▶ [What to do]: Give back the records that follow exactly, images excluded.

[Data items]
• • •
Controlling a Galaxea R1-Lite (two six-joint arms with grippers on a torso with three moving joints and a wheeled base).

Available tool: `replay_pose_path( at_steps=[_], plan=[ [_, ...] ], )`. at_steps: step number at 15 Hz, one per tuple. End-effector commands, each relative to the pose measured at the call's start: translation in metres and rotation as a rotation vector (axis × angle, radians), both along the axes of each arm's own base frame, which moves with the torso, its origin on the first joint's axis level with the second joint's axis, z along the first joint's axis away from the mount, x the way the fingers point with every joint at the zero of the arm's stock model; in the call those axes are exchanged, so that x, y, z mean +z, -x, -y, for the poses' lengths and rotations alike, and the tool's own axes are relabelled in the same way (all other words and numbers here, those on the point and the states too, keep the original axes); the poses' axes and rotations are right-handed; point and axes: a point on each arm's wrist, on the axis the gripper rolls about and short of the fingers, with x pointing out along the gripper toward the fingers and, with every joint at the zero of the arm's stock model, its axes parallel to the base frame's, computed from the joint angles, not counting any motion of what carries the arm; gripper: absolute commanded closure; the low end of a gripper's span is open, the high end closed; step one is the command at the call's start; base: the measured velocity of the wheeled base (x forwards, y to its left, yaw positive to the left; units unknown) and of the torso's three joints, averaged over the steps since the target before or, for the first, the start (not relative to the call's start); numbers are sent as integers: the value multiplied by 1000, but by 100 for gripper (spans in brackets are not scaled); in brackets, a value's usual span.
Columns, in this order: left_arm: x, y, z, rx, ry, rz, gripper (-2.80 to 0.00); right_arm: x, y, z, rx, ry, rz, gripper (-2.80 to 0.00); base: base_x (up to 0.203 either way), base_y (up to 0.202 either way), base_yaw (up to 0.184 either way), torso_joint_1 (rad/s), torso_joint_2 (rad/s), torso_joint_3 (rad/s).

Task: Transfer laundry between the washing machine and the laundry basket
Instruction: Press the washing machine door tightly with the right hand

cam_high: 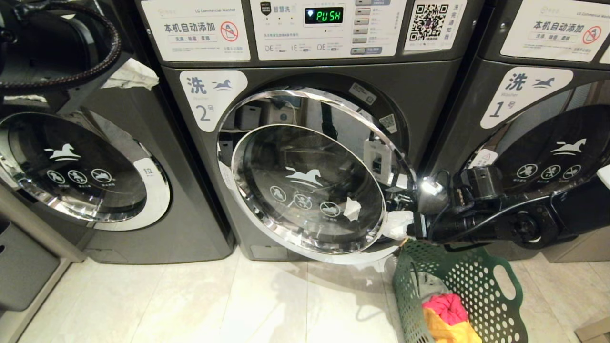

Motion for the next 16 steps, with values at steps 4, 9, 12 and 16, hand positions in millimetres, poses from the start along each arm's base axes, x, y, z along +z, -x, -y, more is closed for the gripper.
replay_pose_path(
  at_steps=[4,9,12,16],
  plan=[
    [0,11,-5,5,4,3,0,-16,-25,-2,-111,37,143,0,0,0,0,0,0,0],
    [-4,26,-18,73,-19,2,0,-4,-50,-4,-207,24,258,0,0,0,0,0,0,0],
    [-29,43,-37,165,-159,-90,0,-1,-63,-5,-234,30,297,0,0,0,0,0,0,0],
    [-78,76,-70,347,-282,-234,0,1,-74,-2,-268,47,330,0,0,0,0,0,0,0]
  ],
)
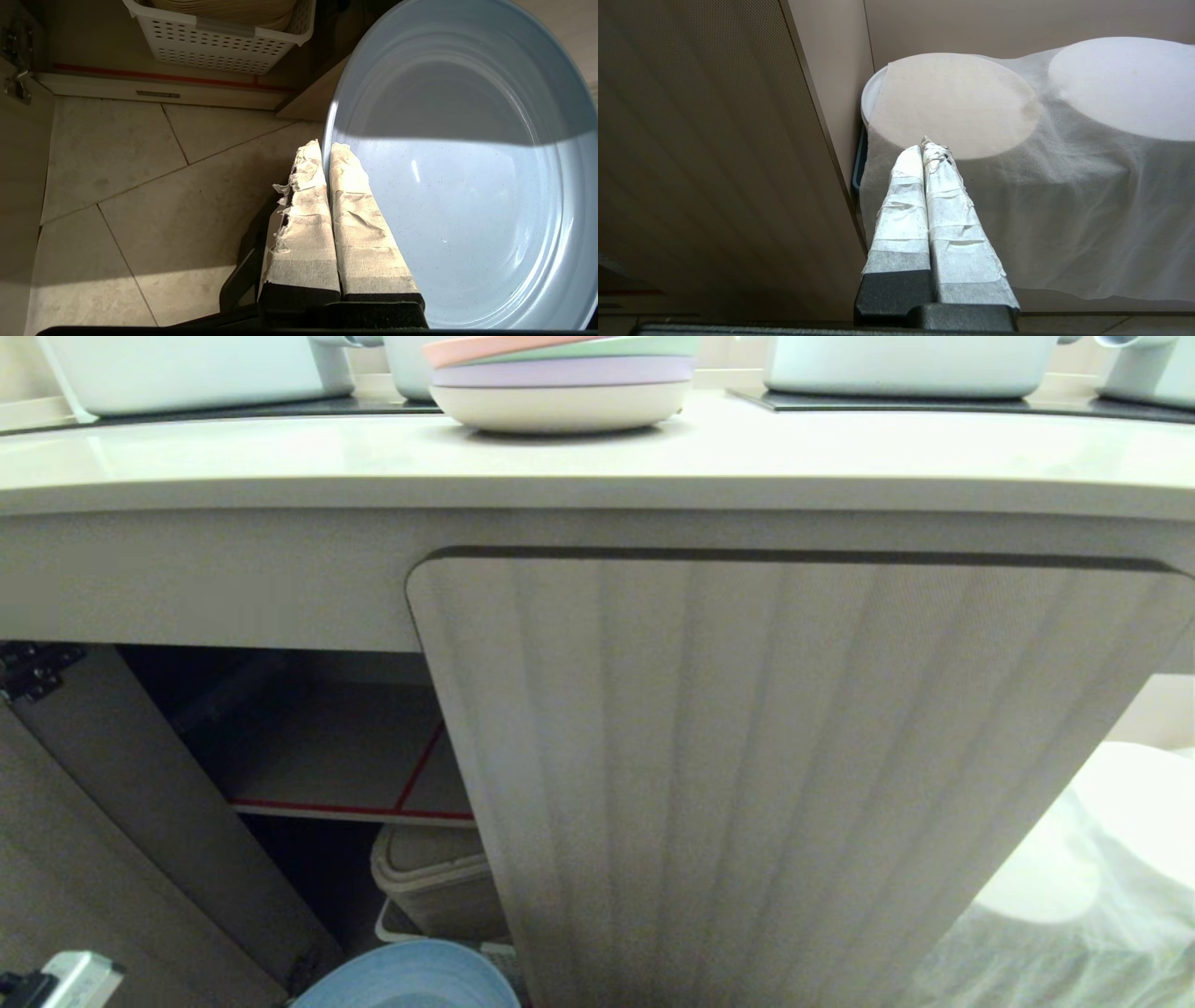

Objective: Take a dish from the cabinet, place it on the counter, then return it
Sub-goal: Place it on the table

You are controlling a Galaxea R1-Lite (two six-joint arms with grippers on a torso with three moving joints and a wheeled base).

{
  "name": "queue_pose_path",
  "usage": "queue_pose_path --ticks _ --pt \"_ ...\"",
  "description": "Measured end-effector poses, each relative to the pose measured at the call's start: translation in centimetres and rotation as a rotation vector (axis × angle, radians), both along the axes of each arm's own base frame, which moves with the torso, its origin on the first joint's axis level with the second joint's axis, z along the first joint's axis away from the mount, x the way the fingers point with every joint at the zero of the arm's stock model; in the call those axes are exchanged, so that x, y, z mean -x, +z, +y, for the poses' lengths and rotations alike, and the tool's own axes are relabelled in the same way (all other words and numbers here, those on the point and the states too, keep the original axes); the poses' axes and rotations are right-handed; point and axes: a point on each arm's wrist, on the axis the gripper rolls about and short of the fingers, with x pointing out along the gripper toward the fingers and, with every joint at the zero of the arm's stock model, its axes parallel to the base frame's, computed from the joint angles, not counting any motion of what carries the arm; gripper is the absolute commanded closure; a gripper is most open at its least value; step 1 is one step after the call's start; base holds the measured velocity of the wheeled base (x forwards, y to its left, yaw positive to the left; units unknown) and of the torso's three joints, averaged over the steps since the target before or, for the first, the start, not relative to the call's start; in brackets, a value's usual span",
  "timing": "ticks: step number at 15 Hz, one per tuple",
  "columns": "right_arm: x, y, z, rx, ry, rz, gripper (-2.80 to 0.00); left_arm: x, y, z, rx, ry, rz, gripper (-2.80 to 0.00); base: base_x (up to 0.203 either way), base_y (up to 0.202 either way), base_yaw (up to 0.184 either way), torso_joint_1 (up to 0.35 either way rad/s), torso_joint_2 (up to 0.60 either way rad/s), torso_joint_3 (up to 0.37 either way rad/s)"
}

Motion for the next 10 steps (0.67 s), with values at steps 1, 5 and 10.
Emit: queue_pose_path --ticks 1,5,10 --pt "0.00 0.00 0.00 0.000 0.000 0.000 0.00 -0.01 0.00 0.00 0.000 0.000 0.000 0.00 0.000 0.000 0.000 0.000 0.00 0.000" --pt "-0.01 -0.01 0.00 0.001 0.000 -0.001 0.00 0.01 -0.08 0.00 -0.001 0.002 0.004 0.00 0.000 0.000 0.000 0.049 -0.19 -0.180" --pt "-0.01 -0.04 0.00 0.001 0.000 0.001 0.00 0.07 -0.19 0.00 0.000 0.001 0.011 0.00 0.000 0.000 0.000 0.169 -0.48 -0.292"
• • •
▶ [Result below]:
Controlling a Galaxea R1-Lite (two six-joint arms with grippers on a torso with three moving joints and a wheeled base).

Available tool: `replay_pose_path( at_steps=[_], plan=[ [_, ...] ], )`. at_steps: step number at 15 Hz, one per tuple. End-effector commands, each relative to the pose measured at the call's start: translation in metres and rotation as a rotation vector (axis × angle, radians), both along the axes of each arm's own base frame, which moves with the torso, its origin on the first joint's axis level with the second joint's axis, z along the first joint's axis away from the mount, x the way the fingers point with every joint at the zero of the arm's stock model; in the call those axes are exchanged, so that x, y, z mean +z, -x, -y, for the poses' lengths and rotations alike, and the tool's own axes are relabelled in the same way (all other words and numbers here, those on the point and the states too, keep the original axes); the poses' axes and rotations are right-handed; point and axes: a point on each arm's wrist, on the axis the gripper rolls about and short of the fingers, with x pointing out along the gripper toward the fingers and, with every joint at the zero of the arm's stock model, its axes parallel to the base frame's, computed from the joint angles, not counting any motion of what carries the arm; gripper: absolute commanded closure; the low end of a gripper's span is open, the high end closed; step one is the command at the call's start; base: the measured velocity of the wheeled base (x forwards, y to its left, yaw positive to the left; units unknown) and of the torso's three joints, averaged over the steps since the target before or, for the first, the start (not relative to the call's start); numbers are sent as integers: the value multiplied by 1000, but by 100 for gripper (spans in brackets are not scaled); in brackets, a value's usual span.
Columns, in this order: left_arm: x, y, z, rx, ry, rz, gripper (-2.80 to 0.00); right_arm: x, y, z, rx, ry, rz, gripper (-2.80 to 0.00); base: base_x (up to 0.203 either way), base_y (up to 0.202 either way), base_yaw (up to 0.184 either way), torso_joint_1 (rad/s), torso_joint_2 (rad/s), torso_joint_3 (rad/s).

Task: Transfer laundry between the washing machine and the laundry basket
Instruction: Press the washing machine door tightly with the right hand

cam_high: 

Motion for the next 16 steps, with values at steps 4, 9, 12 and 16, hand positions in millimetres, poses from the start along each arm's base axes, x, y, z along +z, -x, -y, more is closed for the gripper.
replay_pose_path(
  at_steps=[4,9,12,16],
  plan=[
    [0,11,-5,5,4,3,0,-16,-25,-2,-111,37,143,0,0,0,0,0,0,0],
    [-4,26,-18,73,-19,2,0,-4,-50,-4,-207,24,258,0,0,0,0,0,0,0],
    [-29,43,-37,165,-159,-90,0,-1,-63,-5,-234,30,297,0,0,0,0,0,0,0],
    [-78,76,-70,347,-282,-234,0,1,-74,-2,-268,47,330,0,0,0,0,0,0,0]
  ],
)

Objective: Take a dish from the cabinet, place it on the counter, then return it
Sub-goal: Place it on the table

You are controlling a Galaxea R1-Lite (two six-joint arms with grippers on a torso with three moving joints and a wheeled base).

{
  "name": "queue_pose_path",
  "usage": "queue_pose_path --ticks _ --pt \"_ ...\"",
  "description": "Measured end-effector poses, each relative to the pose measured at the call's start: translation in centimetres and rotation as a rotation vector (axis × angle, radians), both along the axes of each arm's own base frame, which moves with the torso, its origin on the first joint's axis level with the second joint's axis, z along the first joint's axis away from the mount, x the way the fingers point with every joint at the zero of the arm's stock model; in the call those axes are exchanged, so that x, y, z mean -x, +z, +y, for the poses' lengths and rotations alike, and the tool's own axes are relabelled in the same way (all other words and numbers here, those on the point and the states too, keep the original axes); the poses' axes and rotations are right-handed; point and axes: a point on each arm's wrist, on the axis the gripper rolls about and short of the fingers, with x pointing out along the gripper toward the fingers and, with every joint at the zero of the arm's stock model, its axes parallel to the base frame's, computed from the joint angles, not counting any motion of what carries the arm; gripper is the absolute commanded closure; a gripper is most open at its least value; step 1 is one step after the call's start; base holds the measured velocity of the wheeled base (x forwards, y to its left, yaw positive to the left; units unknown) and of the torso's three joints, averaged over the steps since the target before or, for the first, the start, not relative to the call's start; in brackets, a value's usual span",
  "timing": "ticks: step number at 15 Hz, one per tuple",
  "columns": "right_arm: x, y, z, rx, ry, rz, gripper (-2.80 to 0.00); left_arm: x, y, z, rx, ry, rz, gripper (-2.80 to 0.00); base: base_x (up to 0.203 either way), base_y (up to 0.202 either way), base_yaw (up to 0.184 either way), torso_joint_1 (up to 0.35 either way rad/s), torso_joint_2 (up to 0.60 either way rad/s), torso_joint_3 (up to 0.37 either way rad/s)"
}

Motion for the next 10 steps (0.67 s), with values at steps 1, 5 and 10.
Emit: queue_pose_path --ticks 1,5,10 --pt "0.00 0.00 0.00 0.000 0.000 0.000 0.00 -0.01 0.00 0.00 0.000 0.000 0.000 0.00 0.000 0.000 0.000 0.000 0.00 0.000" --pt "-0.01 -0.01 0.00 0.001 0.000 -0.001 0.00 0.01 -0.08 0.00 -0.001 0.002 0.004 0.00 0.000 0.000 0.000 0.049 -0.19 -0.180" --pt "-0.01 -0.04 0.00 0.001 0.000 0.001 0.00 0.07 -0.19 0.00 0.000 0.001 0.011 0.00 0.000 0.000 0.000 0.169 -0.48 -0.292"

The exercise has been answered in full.